I'm now looking at the 6 strobe kit from sirennet for 189.00. 4 strobes in back (back up light and brake light) then thinking of the other 2 up front. You're saying install them from the side of the high beam, facing out? How annoying is the flash up front? will I be seeing spots? It looks like I'd be able to have separate switches for the front and back though...so I wouldn't HAVE to have the fronts on if I didn't want to. Their kit has 3 switches. I'm assuming one switch would work for the front, one switch would work for the rear and the third would switch between flashing options???


----------



## overtime (Nov 5, 2009)

I know your talking about strobes ill try to post pictures of what I installed. Its blue fog light with white lights. And my truck found nice white fog light with amber strobe looks good in day and night. Just use the lenses and bracket. Our napa sells just the lense and bracket.


----------



## 02DURAMAX (Dec 27, 2006)

pwrjnky;865297 said:


> I'm now looking at the 6 strobe kit from sirennet for 189.00. 4 strobes in back (back up light and brake light) then thinking of the other 2 up front. You're saying install them from the side of the high beam, facing out? How annoying is the flash up front? will I be seeing spots? It looks like I'd be able to have separate switches for the front and back though...so I wouldn't HAVE to have the fronts on if I didn't want to. Their kit has 3 switches. I'm assuming one switch would work for the front, one switch would work for the rear and the third would switch between flashing options???


Correct! facing out..I'll get a pic of how I did it.

Its better to have a switch for front and back!

that way you can have the front off when you dont want them!

About patterns you dont need it just find a pattern you like and your set!


----------



## 02DURAMAX (Dec 27, 2006)

What brand is the kit?

make sure you get a good brand Like whelen...Cause the cheap brands suck!!!

Also Get a 90watt!!


----------



## fireboy6413 (Sep 28, 2008)

Go with whelen and nothing else, they will last and their warranty is the best out their.


----------



## pwrjnky (Oct 17, 2009)

the kit at sirennet is a whelen. There is another kit at strobes n more that I'm looking at, but not sure if it's whelen or not.


----------



## pwrjnky (Oct 17, 2009)

the one at strobes n more is a pro series 606. I think they make it. I really like the upgrade switch option on theirs and the kit is a little cheaper.


----------



## Burkartsplow (Nov 1, 2007)

Go with the whelen 6 head 90 watt system. It is a great setup and bright as can be.


----------



## XtremeV8 (Nov 9, 2009)

Burkartsplow;865812 said:


> Go with the whelen 6 head 90 watt system. It is a great setup and bright as can be.


Yea. If you get a 60 watt, you'll kick yourself.


----------



## pwrjnky (Oct 17, 2009)

XtremeV8;866726 said:


> Yea. If you get a 60 watt, you'll kick yourself.

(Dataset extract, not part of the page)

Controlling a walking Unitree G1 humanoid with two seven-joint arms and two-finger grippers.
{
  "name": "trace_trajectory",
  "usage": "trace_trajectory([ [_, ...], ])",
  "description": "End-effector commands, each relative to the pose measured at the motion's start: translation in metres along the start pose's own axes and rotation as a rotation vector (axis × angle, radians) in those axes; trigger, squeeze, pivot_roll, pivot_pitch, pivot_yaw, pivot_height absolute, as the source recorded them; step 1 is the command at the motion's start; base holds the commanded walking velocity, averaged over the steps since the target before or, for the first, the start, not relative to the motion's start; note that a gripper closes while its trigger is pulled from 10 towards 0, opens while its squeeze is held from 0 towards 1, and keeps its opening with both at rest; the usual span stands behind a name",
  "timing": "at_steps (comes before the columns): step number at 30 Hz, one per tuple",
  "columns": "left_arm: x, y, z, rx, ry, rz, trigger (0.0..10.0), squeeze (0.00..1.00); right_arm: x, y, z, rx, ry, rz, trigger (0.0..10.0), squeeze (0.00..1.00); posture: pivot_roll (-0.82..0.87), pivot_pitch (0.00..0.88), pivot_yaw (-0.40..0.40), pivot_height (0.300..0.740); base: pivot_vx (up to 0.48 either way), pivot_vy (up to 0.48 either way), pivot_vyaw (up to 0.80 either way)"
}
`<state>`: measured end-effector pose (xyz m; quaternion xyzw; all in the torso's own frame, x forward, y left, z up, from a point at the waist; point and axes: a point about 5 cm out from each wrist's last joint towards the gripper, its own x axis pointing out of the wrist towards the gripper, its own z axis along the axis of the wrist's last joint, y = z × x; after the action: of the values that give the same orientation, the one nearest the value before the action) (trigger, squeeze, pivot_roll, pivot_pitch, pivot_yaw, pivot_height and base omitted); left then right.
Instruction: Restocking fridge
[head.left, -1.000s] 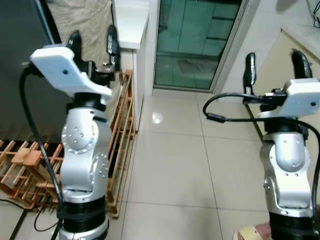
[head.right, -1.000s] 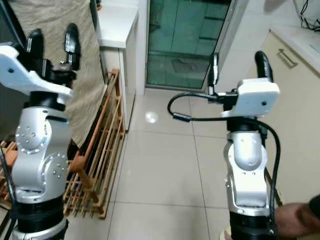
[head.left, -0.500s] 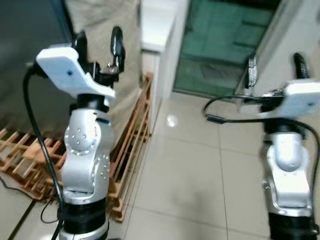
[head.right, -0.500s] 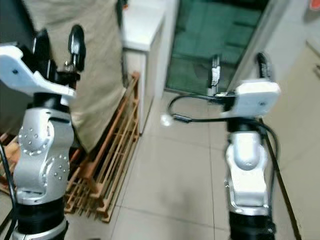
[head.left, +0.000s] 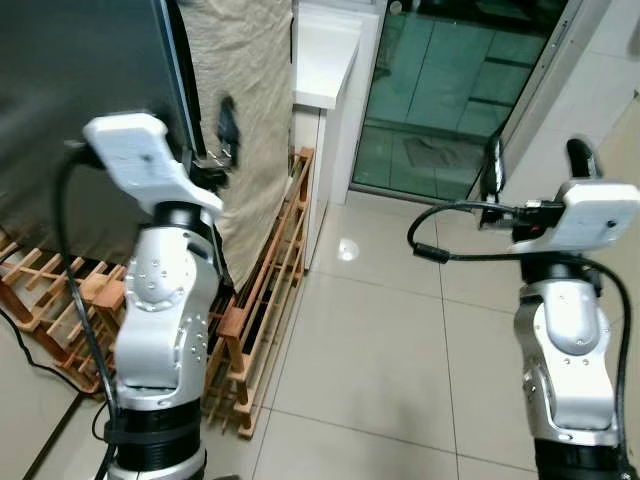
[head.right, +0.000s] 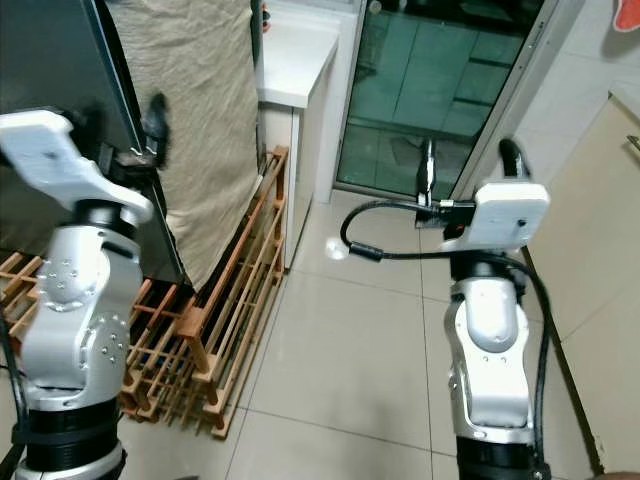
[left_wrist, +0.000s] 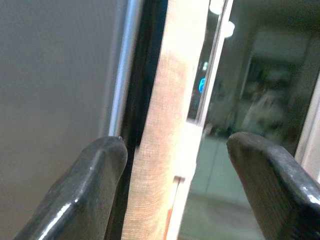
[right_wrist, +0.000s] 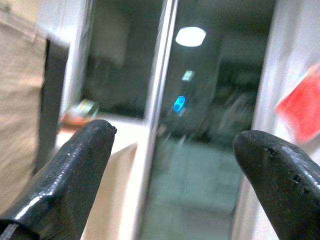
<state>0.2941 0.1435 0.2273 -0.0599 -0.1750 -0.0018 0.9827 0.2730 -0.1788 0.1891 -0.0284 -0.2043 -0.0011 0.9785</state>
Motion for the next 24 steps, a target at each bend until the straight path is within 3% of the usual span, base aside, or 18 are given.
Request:
trace_trajectory([
  [1, 0.006, 0.003, -0.002, 0.030, 0.032, 0.035, 10.0, 0.00, -0.002, 0.004, -0.007, 0.040, 0.058, 0.044, 10.0, 0.00, -0.09, 0.000, -0.027, 0.740, 0.000, 0.000, 0.00],
  [13, 0.002, 0.003, -0.009, 0.024, 0.094, 0.037, 10.0, 0.00, -0.015, 0.000, -0.022, 0.072, 0.173, 0.075, 10.0, 0.00, -0.11, 0.012, -0.026, 0.740, 0.000, 0.000, 0.00],
  [19, 0.001, -0.008, -0.003, -0.022, 0.064, -0.042, 10.0, 0.00, -0.017, 0.002, -0.025, 0.071, 0.192, 0.090, 10.0, 0.00, -0.11, 0.002, -0.025, 0.740, 0.000, 0.000, 0.00],
  [24, 0.003, -0.012, -0.013, -0.018, 0.117, -0.082, 10.0, 0.00, -0.016, 0.003, -0.027, 0.066, 0.198, 0.091, 10.0, 0.00, -0.10, 0.000, -0.024, 0.740, 0.000, 0.000, 0.00],
])
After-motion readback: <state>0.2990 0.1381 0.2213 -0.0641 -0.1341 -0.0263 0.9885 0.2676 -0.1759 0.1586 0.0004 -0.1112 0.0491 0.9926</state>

the 90 watts with 6 strobes puts out 15 watts per bulb and the 60 watt with 4 strobes puts out 15 watts per bulb.....I don't see a difference


----------



## Burkartsplow (Nov 1, 2007)

if you use only four of the sockets you will be putting out 22 watts per bulb and if you want to add a set after later on you will be back at 15 watts.


----------



## overtime (Nov 5, 2009)

So if your useung. 60 watt system and 4 strobes its the same as a 90 watt with 4 strobes


----------



## pwrjnky (Oct 17, 2009)

overtime;866840 said:


> So if your useung. 60 watt system and 4 strobes its the same as a 90 watt with 4 strobes


no....60-4 is 15 watts. 90/6 is 15 watts. where did 22 watts come from? I think I just want to do a 4 bulb system for now. 1 set in front and one in the rear.


----------



## Burkartsplow (Nov 1, 2007)

The 60 watt puts out 24.5 jules per light and the 90 watt puts out 36 jules per light.


----------



## XtremeV8 (Nov 9, 2009)

Burkartsplow;866836 said:


> if you use only four of the sockets you will be putting out 22 watts per bulb and if you want to add a set after later on you will be back at 15 watts.


You're right. But you're also wrong. Yes, it is possible. There's two different types of power supplies, regulated and not regulated.

IF the power supply is regulated it will be 15 watts

IF the power supply is not regulated then it will be 22.5 watts


----------



## pwrjnky (Oct 17, 2009)

yeah...I thought most of these were regulated though.


----------



## Dissociative (Feb 28, 2007)

your all wrong.....

the power supplies will be capped at 15 watts for both a 60 and 90 watt kit...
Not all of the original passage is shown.